À partir du milieu des années 1970, il est de plus en plus courant d’associer pratique culturelle et lutte sociale. D’autres animations artistiques viennent peu à peu appuyer les revendications des travailleurs : ciné-clubs, tournage de reportages sur les conflits, expositions, etc. Les occupations d’usines se prêtent particulièrement bien à ces rencontres entre le monde du travail et celui de la culture. Elles s’installent en effet dans la durée et offrent aux artistes un lieu idéal pour venir à la rencontre des travailleurs momentanément dégagés des lois contraignantes du travail (horaires, cadences…). Ces activités culturelles regroupent cependant des réalités fort différentes selon qu’elles soient menées par des artistes à destination des travailleurs ou mises en place par les grévistes eux-mêmes ; selon qu’elles soient envisagées dans un but de distraction passive ou qu’elles participent activement à la lutte. Néanmoins, elles témoignent toutes d’un engagement des artistes dans les mouvements sociaux et constituent un extraordinaire vecteur de médiatisation des conflits.
Le monde syndical intègre peu à peu certaines pratiques artistiques aux formations de délégués. En découlent, par exemple, un atelier créatif animé à Liège par l’artiste Gibbon en vue de sensibiliser les délégués FGTB à l’expression graphique ou un atelier-théâtre mis en place par le Théâtre de la Communauté pour le syndicat chrétien.

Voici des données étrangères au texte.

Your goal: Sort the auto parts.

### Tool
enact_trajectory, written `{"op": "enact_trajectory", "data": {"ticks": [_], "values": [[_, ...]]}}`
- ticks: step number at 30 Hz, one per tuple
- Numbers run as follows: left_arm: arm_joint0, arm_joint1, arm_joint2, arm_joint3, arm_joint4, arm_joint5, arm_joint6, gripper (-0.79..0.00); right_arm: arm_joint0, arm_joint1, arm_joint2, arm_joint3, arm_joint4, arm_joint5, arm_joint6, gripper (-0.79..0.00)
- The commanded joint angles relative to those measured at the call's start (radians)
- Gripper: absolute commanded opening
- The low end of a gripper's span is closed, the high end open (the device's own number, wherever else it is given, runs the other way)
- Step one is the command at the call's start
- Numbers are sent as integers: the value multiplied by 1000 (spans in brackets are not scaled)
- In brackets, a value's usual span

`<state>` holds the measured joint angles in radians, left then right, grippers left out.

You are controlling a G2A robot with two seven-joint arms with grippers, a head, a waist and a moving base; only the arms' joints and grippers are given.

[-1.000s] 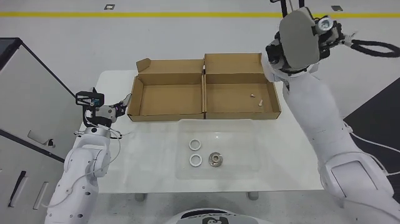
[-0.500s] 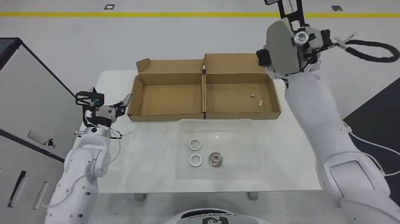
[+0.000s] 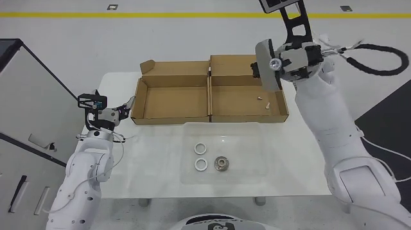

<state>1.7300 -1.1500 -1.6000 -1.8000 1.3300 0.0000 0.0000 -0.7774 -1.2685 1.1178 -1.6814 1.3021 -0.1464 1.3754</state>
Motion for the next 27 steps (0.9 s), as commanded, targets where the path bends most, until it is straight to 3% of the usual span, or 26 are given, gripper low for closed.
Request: {"op": "enact_trajectory", "data": {"ticks": [1, 8, 27], "values": [[0, 0, 0, 0, 0, 0, 0, 0, -5, -3, 5, 0, 34, -1, 2, -785], [0, 0, 0, 0, 0, 0, 0, 0, -16, -15, 17, -6, 107, 7, 5, -785], [0, 0, 0, 0, 0, 0, 0, 0, -16, -15, 17, -6, 107, 7, 5, -785]]}}
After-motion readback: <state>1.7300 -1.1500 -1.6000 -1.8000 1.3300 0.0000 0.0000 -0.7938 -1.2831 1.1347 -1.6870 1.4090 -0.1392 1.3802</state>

Ce dernier débouche en 1977 sur le théâtre des jeunes CSC (future Compagnie du Réfectoire) qui se produira régulièrement lors de manifestations syndicales ou dans les entreprises en lutte.

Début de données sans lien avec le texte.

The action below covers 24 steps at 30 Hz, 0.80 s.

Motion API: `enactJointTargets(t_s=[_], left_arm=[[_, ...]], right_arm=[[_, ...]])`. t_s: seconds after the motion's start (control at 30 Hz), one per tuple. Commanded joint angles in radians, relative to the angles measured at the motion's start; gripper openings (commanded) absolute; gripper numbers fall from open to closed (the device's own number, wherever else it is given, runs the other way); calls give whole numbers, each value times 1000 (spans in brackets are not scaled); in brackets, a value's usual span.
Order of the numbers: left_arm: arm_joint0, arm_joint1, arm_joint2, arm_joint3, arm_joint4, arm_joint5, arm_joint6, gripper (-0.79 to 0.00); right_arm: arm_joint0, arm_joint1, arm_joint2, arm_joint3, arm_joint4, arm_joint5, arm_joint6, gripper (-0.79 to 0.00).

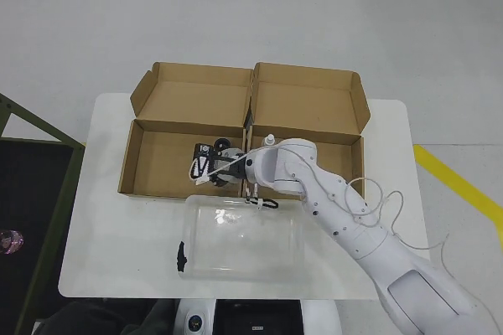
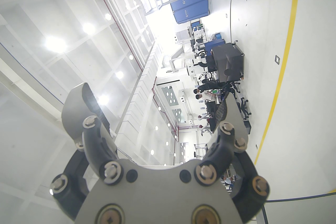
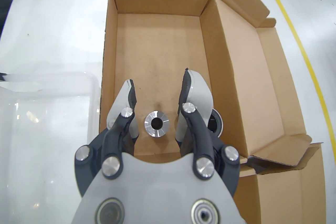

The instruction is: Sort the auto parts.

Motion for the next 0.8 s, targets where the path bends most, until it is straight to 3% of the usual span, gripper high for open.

Au cours des décennies 1980 – 2000, on assiste à une relative « pacification » des relations sociales : le nombre moyen annuel de jours de grève est, dans les années 2000, divisé par trois par rapport aux années 1970 et est historiquement bas dans le secteur privé. Outre sans doute l’amélioration globale de la situation économique et l’augmentation moyenne du niveau de vie, plusieurs facteurs expliquent cette évolution. Parmi eux, la tertiarisation croissante du monde du travail, le secteur des services étant plutôt caractérisé par des conflits de courte durée. De plus, la concertation sociale a évolué depuis les années 1970 vers un modèle de plus en plus cadenassé dans lequel l’État intervient de manière récurrente et où organisations patronales et syndicales sont « invitées » à privilégier au maximum la concertation. Enfin, à partir des années 1980, on assiste à la judiciarisation croissante des conflits collectifs, le patronat recourant de plus en plus régulièrement à la justice pour faire cesser les mouvements sociaux. Cette évolution de la conflictualité semble s’accompagner d’une perte d’intérêt du monde culturel pour le monde du travail et du déplacement de la militance vers de nouvelles causes jugées plus urgentes ou plus fondamentales (droits de l’homme, équilibre Nord-Sud, questions environnementales…).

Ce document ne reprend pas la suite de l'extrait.